The doctor looked steadily at her a moment, hesitating whether he should utter all his thought.
“In that case,” he said slowly after a pause, “it is better he or she should leave.”
His tone and manner were exceedingly impressive.
“You mean there’s danger?” she asked.
“I mean, rather,” he replied earnestly, “that this great creative flood in him, so curiously focused now upon his Horus-falcon-bird idea, may result in some act of violence——”
“Which would be madness,” she said, looking hard at him.
“Which would be disastrous,” he corrected her. And then he added slowly: “Because in the mental moment of immense creation he might overlook material laws.”
The costume ball two nights later was a great success. Palazov was a Bedouin, and Khilkoff an Apache; Mme. de Drühn wore a national head-dress; Minski looked almost natural as Don Quixote; and the entire Russian “set” was cleverly, if somewhat extravagantly, dressed. But Binovitch and Vera were the most successful of all the two hundred dancers who took part. Another figure, a big man dressed as a Pierrot, also claimed exceptional attention, for though the costume was commonplace enough, there was something of dignity in his appearance that drew the eyes of all upon him. But he wore a mask, and his identity was not discoverable.

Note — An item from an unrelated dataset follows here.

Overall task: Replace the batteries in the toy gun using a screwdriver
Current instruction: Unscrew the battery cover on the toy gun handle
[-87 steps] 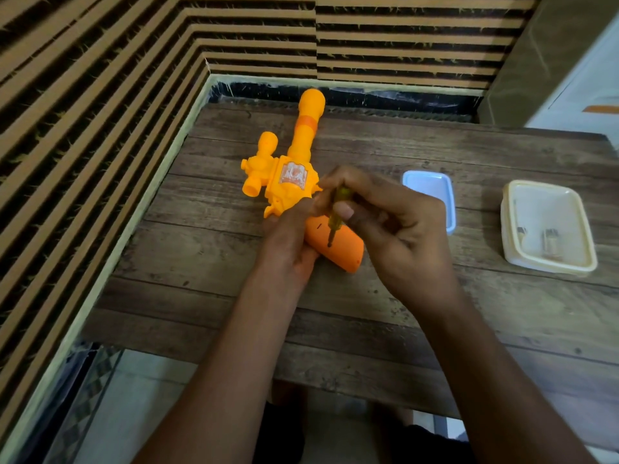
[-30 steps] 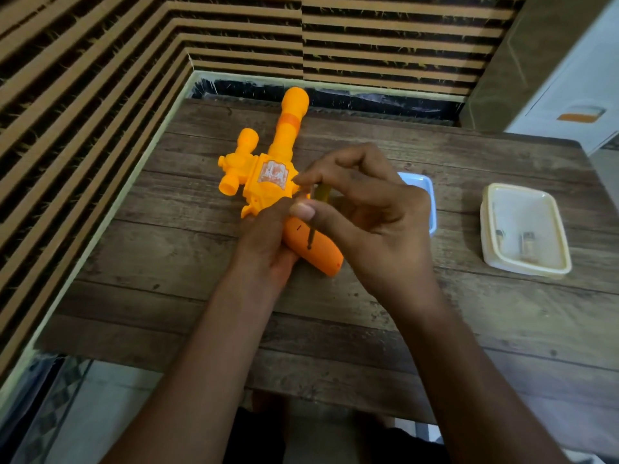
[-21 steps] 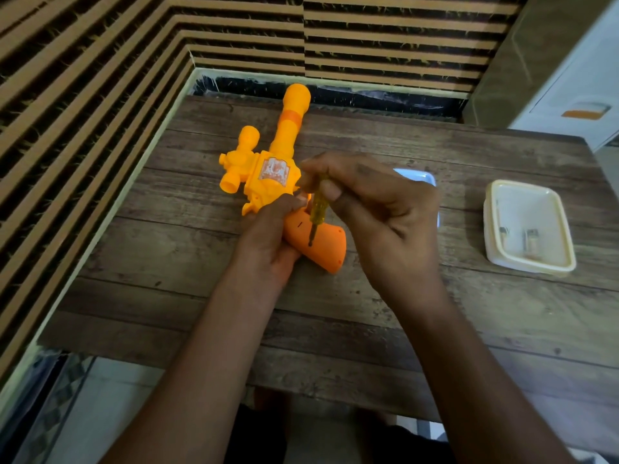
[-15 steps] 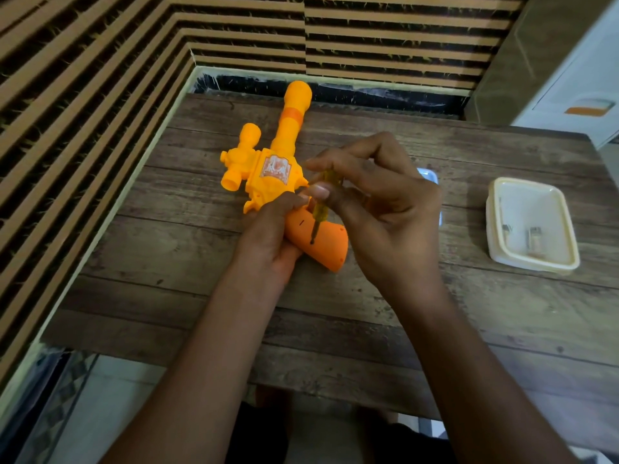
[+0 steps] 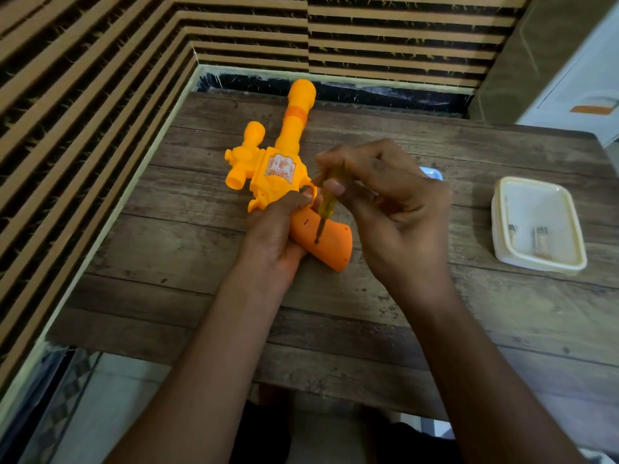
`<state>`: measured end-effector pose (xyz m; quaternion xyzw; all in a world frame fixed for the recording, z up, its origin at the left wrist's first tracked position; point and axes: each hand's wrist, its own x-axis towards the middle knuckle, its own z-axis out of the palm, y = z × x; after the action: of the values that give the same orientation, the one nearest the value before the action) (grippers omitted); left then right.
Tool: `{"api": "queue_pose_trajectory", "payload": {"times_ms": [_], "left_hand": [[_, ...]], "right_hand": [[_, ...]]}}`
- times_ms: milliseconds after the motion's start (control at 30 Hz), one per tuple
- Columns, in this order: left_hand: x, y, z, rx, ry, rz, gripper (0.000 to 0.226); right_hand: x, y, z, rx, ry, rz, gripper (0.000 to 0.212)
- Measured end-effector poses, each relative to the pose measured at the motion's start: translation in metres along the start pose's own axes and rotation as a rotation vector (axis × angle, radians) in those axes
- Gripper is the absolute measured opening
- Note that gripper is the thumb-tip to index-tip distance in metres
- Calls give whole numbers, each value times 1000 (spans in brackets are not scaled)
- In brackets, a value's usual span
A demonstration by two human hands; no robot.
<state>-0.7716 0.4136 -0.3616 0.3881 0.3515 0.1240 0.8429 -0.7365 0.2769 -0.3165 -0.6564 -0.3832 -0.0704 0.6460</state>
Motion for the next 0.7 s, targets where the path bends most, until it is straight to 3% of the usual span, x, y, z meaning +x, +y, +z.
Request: {"api": "queue_pose_trajectory", "payload": {"times_ms": [67, 167, 267, 300, 400, 567, 700], "left_hand": [[2, -2, 0, 10, 1, -11, 26], [3, -2, -2, 13, -34, 7, 29], [0, -1, -4, 16, -96, 33, 73], [0, -2, -4, 11, -100, 40, 78], [4, -5, -6, -31, -111, 42, 63], [7, -4, -4, 14, -48, 10, 40], [-1, -1, -4, 16, -150, 42, 65]], "right_hand": [[-1, 0, 0, 28, -18, 21, 27], [-2, -4, 1, 67, -18, 53, 24], [-1, -7, 3, 48, -7, 59, 20], [0, -6, 3, 35, 2, 54, 20], [1, -3, 1, 4, 22, 33, 21], [1, -4, -3, 61, -91, 33, 30], [-1, -5, -2, 70, -111, 39, 23]]}}
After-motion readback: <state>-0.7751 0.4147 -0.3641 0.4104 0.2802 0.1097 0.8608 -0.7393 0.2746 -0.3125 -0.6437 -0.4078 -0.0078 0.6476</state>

It was Binovitch and Vera, however, who must have won the prize, if prize there had been, for they not only looked their parts, but acted them as well. The former in his dark grey feather tunic, and his falcon mask, complete even to the brown hooked beak and tufted talons, looked fierce and splendid. The disguise was so admirable, yet so entirely natural, that it was uncommonly seductive. Vera, in blue and gold, a charming head-dress of a dove upon her loosened hair, and a pair of little dove-pale wings fluttering from her shoulders, her tiny twinkling feet and slender ankles well visible, too, was equally successful and admired. Her large and timid eyes, her flitting movements, her light and dainty way of dancing—all added touches that made the picture perfect.